### To do
Reproduce, with no alteration, the span of lines that begins at the line containing "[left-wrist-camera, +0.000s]" and ends at the last line of the records, both ends included, and nothing else.

Data items

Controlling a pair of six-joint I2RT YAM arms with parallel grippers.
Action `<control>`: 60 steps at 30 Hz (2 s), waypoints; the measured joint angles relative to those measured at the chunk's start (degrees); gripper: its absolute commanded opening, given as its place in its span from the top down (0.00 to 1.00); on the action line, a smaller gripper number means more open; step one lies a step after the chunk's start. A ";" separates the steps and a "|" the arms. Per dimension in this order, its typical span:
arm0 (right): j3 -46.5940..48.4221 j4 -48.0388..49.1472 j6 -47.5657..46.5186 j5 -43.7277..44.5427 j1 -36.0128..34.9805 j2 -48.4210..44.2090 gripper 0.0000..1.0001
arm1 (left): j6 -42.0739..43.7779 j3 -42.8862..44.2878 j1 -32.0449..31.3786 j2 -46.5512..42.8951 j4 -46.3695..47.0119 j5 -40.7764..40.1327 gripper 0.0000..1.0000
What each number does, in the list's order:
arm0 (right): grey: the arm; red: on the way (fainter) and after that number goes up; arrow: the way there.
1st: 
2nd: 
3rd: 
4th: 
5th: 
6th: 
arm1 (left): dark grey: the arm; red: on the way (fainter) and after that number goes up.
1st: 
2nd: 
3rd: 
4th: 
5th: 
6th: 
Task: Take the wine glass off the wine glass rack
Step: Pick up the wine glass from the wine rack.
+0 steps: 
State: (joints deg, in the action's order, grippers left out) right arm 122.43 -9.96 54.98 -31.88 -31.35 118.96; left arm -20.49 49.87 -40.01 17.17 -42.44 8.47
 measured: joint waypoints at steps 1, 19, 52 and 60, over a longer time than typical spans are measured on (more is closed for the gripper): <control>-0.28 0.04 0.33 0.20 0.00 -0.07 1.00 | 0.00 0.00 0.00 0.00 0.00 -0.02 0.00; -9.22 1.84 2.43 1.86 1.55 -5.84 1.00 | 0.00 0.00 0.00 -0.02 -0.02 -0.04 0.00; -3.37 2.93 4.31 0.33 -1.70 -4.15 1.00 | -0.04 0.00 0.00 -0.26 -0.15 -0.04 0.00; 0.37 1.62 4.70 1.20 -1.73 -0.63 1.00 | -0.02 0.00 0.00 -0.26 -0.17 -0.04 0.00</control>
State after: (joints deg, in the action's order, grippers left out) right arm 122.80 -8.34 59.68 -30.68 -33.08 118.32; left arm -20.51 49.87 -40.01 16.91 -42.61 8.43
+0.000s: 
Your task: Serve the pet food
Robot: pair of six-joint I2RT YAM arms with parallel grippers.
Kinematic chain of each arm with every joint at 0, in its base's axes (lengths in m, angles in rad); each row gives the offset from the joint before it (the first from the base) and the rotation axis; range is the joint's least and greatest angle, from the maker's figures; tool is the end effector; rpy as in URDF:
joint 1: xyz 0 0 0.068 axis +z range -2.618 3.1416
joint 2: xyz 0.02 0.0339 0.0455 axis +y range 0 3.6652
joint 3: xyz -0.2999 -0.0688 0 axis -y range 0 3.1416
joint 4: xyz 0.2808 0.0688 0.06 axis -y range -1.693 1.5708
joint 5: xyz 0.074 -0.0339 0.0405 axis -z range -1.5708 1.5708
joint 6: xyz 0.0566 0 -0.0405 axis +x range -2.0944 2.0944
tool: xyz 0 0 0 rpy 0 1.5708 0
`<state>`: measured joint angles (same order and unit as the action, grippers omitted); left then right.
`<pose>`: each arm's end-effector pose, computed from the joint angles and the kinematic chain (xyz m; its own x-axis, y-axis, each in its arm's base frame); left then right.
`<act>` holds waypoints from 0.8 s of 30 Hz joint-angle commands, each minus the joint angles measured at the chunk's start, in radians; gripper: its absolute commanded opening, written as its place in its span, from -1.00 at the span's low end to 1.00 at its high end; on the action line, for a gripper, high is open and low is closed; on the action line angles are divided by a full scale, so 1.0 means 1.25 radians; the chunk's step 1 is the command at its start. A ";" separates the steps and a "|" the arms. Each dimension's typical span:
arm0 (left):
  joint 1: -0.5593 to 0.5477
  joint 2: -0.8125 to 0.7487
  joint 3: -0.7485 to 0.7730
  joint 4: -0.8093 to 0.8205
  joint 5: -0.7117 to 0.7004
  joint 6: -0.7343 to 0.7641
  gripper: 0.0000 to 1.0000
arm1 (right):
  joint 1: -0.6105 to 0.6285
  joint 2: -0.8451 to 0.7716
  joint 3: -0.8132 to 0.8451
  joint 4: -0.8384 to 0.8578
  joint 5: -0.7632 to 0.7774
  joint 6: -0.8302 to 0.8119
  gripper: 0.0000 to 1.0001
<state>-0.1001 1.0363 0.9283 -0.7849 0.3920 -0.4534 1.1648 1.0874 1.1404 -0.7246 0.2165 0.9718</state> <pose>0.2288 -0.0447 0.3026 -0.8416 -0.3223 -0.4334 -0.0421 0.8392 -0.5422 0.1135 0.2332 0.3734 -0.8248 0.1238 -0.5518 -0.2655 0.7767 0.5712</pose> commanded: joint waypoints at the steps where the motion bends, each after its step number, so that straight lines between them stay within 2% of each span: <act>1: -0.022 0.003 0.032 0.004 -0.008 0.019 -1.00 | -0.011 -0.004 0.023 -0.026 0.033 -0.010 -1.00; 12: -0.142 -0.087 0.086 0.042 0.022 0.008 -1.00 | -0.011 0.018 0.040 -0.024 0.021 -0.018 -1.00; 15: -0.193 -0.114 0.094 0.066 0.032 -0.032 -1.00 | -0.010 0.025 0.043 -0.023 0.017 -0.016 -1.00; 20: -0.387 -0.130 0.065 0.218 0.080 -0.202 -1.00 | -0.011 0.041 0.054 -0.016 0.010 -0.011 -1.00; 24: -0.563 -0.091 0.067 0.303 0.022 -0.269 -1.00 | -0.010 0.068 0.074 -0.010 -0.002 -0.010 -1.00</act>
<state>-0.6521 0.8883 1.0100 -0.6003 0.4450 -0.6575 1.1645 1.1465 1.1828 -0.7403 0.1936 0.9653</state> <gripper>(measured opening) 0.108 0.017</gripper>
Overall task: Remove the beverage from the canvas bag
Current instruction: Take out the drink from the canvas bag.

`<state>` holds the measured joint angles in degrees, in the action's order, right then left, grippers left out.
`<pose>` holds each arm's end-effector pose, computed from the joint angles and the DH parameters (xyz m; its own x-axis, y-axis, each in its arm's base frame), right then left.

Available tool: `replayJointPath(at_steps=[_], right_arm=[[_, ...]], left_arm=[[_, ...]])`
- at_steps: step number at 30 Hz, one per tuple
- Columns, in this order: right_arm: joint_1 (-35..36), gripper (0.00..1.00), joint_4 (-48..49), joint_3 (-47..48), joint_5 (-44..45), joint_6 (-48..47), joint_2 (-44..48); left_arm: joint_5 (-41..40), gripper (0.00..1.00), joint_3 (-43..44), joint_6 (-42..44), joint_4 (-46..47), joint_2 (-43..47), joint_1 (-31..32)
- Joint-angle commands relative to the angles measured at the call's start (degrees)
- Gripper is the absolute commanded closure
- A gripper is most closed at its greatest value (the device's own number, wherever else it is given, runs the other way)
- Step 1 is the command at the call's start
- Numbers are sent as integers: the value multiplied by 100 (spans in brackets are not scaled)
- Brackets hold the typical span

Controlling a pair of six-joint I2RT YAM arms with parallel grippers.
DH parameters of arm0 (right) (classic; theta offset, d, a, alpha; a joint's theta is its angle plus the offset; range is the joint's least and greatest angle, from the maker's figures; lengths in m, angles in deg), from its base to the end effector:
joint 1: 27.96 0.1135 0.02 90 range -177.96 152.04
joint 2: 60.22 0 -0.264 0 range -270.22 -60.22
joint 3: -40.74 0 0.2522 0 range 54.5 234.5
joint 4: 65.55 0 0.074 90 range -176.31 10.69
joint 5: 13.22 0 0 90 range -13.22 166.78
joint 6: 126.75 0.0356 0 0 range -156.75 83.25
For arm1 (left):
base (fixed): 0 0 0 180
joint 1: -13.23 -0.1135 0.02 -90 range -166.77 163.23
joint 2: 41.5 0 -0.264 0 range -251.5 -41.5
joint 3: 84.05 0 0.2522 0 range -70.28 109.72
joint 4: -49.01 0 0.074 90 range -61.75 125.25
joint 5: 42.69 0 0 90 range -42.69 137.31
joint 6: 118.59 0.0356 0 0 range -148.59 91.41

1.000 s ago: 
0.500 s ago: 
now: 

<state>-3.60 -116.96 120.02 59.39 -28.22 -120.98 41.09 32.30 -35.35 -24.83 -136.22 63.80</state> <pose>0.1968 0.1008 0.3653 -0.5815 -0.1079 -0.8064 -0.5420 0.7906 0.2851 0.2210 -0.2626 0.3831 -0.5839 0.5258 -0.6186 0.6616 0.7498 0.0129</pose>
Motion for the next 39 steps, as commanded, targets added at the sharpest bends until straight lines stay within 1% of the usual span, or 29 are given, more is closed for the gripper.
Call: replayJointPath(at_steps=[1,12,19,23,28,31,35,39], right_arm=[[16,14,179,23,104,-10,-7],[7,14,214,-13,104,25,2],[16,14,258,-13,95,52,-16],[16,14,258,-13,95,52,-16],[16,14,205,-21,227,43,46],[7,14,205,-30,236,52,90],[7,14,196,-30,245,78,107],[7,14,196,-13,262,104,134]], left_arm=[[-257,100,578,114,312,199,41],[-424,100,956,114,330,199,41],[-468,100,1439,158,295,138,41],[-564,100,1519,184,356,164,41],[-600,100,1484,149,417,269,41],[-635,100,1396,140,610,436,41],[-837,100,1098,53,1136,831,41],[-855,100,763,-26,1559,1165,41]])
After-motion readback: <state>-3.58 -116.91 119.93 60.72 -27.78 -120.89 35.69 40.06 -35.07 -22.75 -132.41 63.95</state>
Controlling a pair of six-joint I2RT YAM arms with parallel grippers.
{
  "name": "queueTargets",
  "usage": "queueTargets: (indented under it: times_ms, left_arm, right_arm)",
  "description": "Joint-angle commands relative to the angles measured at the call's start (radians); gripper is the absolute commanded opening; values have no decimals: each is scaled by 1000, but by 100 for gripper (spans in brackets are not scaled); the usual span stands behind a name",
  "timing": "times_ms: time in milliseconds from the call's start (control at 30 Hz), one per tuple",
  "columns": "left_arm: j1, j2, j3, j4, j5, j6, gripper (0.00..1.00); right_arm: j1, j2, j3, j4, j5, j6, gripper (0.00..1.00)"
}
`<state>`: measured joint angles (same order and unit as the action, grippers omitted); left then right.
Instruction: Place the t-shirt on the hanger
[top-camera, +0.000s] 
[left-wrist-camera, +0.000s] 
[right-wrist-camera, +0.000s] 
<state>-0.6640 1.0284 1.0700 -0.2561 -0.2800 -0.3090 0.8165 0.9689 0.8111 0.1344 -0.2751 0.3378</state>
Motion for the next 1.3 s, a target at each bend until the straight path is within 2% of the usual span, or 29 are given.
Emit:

### Result of the task
[left-wrist-camera, +0.000s] 
[right-wrist-camera, +0.000s] 
<state>-0.6640 1.0284 1.0700 -0.2561 -0.2800 -0.3090 0.8165 0.9689 0.8111 0.1344 -0.2751 0.3378</state>
Motion for the next 1.3 s, a target at each bend until the straight path is within 2% of the usual span, or 29 are given.
Emit:

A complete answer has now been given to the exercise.